Sorry, Pete, We Were Wrong
We didn’t want him. You didn’t want him.
“I didn’t want him,” admitted a USC booster Monday, standing on the sideline of Howard Jones Field, watching with a smile as the Trojans sparred for their national-title bout with Michigan. “They announced the hire, and I thought, that’s it?”
As the raucous Pete Carroll bandwagon careens noisily toward history this week -- backslaps for everyone! -- it’s important to remember how it looked when it started.
The train was a rickshaw, and those 2 million people were two.
Daryl Gross was pulling, and Mike Garrett was hanging on for dear life.
Everyone wanted Mike Bellotti, or Mike Riley, or Dennis Erickson.
Few knew Pete Carroll, other than he had a daughter at USC, and he had been fired from two NFL head coaching jobs. In other words, just another rich Trojan parent with too much time on his hands.
Carroll’s hiring was announced on Dec. 15, 2000.
In the next day’s newspaper, letter writers were calling for his firing.
He may be the only coach in history who was on the hot seat before he even had a chance to sit down.
Wrote one: “My first reaction of the Pete Carroll hiring was like most USC alumni -- outrage.”
Wrote another: “How long until we have to buy out Pete Carroll’s contract?”
Then, of course, there were the wise musings of those paid to proffer them.
“I’m not mad at Pete Caroll,” I wrote. “I’m mad at USC for hiring him.”
In 13 steaming months, the words have evaporated into cheers. Crunched under 19 wins in 20 games, the criticism has been been steamrolled into compliments.
Today, he’s the best coach in the country, the perfect man for a perfectly impossible job, and how could anybody say anything else?
Well, we did say something else.
And Thursday’s Rose Bowl is Pete Carroll’s chance to symbolically respond in a manner the cheery coach would never put into words.
It’s his chance, once and for all, to tell everyone who never believed in him to stick it.
Not that he would acknowledge this, of course.
“I don’t have to put anything in anybody’s face,” he said Monday. “I know people didn’t want me, but it wasn’t their fault. They didn’t know me any better.”
In fact, when embraced by the same people who were pushing him away three years ago, Carroll has refused so much as a wagged finger or a clucked tongue.
“Why should I have to say anything?” he said. “What does that accomplish?”
Besides, Carroll said, it’s more fun this way.
“I liked it as an opportunity,” he said. “We could come in here and do things that most people didn’t think could be done.”
Those things have seemingly nagged him forever.
Great defensive mind, average grasp of the entire game.
Players love him too much, don’t respect him enough.
Too nice, too fun, too Pete.
Each criticism has been buried during the last two years, even as he has occasionally struggled with their ghosts.
The triple-overtime loss to California this year?
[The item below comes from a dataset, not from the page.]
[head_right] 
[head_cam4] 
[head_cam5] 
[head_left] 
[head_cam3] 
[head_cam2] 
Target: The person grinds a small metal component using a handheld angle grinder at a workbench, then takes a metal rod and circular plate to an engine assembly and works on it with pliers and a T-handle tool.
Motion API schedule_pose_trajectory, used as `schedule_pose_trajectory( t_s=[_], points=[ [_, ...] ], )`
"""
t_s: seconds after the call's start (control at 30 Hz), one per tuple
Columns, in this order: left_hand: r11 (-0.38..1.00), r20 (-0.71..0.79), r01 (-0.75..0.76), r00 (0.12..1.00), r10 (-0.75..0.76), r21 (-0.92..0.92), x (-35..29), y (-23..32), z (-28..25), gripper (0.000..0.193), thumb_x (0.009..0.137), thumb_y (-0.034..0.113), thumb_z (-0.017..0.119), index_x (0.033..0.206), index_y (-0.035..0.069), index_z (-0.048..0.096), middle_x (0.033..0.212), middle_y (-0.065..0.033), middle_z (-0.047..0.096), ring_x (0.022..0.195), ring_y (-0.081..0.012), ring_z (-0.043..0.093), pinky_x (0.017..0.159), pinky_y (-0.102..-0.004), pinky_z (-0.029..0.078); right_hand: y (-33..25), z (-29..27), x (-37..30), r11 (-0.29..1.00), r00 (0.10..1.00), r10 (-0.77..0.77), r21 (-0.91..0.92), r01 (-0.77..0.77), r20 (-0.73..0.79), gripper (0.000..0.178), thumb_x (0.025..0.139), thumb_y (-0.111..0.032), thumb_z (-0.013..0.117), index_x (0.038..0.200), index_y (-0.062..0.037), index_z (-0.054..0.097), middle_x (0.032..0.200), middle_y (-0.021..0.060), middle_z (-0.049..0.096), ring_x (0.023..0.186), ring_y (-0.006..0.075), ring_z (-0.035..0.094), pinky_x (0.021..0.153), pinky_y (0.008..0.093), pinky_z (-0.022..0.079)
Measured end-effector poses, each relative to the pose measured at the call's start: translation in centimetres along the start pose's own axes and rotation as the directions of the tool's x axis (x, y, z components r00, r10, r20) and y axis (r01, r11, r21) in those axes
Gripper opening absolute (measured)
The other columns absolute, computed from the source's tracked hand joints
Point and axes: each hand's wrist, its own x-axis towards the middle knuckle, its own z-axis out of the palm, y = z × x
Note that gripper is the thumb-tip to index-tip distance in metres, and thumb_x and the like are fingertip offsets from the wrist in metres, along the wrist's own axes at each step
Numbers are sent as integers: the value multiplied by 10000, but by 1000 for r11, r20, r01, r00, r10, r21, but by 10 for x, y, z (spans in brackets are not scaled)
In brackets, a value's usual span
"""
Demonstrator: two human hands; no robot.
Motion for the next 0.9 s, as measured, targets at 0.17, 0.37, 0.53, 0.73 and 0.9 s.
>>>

Instead of maintaining the usual intensity during the bye week before the game, he used that time as an audition for backup quarterback John David Booty.
Instead of recognizing the inside ability of freshman LenDale White, he stuck with Hershel Dennis.
Instead of going for the win during regulation, he ignored Mike Williams and went for the tie.
“We weren’t ready to play,” Carroll acknowledged afterward, taking the blame.
The Rose Bowl can vindicate that.
The Rose Bowl can forever silence those who still wonder whether Carroll is tough enough or smart enough or Trojan enough.
Gross, a USC senior associate athletic director, never wondered.
It was his recommendation, from his experiences as a former New York Jet scout when Carroll coached there, that led to the hiring.
“He had a magic that was so obvious,” Gross said. “I knew some people wouldn’t understand it. But we do this 24 hours a day. What the public sees is something different than what we see.”
With a Rose Bowl victory, everyone will look at the bouncing shock of gray hair and finally see the same thing.
“I’m not looking to hang anything on a wall,” Carroll said. “This is not about that.”
Oh, but hang it would, his first overall championship in 29 years of coaching.
The day after Carroll was hired, another letter writer opined, “I’m so glad USC fired Paul Hackett so it could hire ... Paul Hackett?”
What the finicky Trojan Nation didn’t know then, it knows now.
The Rose Bowl is Pete Carroll’s chance to make sure it never forgets.